Aim of the task -
Return, unaltered, every line from the beginning of the material below up to and including the one with "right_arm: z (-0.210".

Given data -
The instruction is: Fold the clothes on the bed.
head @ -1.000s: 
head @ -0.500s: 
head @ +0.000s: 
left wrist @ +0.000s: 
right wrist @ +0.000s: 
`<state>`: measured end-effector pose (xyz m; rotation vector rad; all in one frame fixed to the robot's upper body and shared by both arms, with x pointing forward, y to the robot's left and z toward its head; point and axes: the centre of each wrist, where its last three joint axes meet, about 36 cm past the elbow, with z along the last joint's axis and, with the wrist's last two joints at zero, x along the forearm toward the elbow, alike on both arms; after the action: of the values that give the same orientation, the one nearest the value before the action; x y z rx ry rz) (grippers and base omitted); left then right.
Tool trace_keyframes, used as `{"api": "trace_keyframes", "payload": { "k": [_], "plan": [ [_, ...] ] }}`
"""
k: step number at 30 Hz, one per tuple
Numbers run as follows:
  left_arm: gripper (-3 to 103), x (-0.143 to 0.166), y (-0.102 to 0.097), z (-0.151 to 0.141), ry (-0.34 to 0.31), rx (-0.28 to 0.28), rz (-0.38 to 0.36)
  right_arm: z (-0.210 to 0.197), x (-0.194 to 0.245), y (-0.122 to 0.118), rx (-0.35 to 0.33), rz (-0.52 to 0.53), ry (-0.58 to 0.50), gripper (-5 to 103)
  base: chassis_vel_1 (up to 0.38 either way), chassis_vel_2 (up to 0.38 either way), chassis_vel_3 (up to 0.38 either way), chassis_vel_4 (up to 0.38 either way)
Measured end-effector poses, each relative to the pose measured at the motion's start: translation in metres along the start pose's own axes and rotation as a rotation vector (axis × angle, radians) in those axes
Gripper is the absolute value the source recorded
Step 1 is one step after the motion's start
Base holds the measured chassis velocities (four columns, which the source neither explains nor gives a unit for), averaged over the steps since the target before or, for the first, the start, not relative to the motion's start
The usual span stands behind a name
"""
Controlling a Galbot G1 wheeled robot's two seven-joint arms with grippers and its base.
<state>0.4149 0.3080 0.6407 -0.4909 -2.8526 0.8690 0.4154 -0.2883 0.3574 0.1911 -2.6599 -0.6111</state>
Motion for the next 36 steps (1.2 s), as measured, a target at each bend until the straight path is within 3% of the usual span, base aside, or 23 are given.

Response below -
The instruction is: Fold the clothes on the bed.
head @ -1.000s: 
head @ -0.500s: 
head @ +0.000s: 
left wrist @ +0.000s: 
right wrist @ +0.000s: 
`<state>`: measured end-effector pose (xyz m; rotation vector rad; all in one frame fixed to the robot's upper body and shared by both arms, with x pointing forward, y to the robot's left and z toward its head; point and axes: the centre of each wrist, where its last three joint axes meet, about 36 cm past the elbow, with z along the last joint's axis and, with the wrist's last two joints at zero, x along the forearm toward the elbow, alike on both arms; after the action: of the values that give the same orientation, the one nearest the value before the action; x y z rx ry rz) (grippers and base omitted); left then right.
Tool trace_keyframes, used as `{"api": "trace_keyframes", "payload": { "k": [_], "plan": [ [_, ...] ] }}`
"""
k: step number at 30 Hz, one per tuple
Numbers run as follows:
  left_arm: gripper (-3 to 103), x (-0.143 to 0.166), y (-0.102 to 0.097), z (-0.151 to 0.141), ry (-0.34 to 0.31), rx (-0.28 to 0.28), rz (-0.38 to 0.36)
  right_arm: z (-0.210 to 0.197), x (-0.194 to 0.245), y (-0.122 to 0.118), rx (-0.35 to 0.33), rz (-0.52 to 0.53), ry (-0.58 to 0.50), gripper (-5 to 103)

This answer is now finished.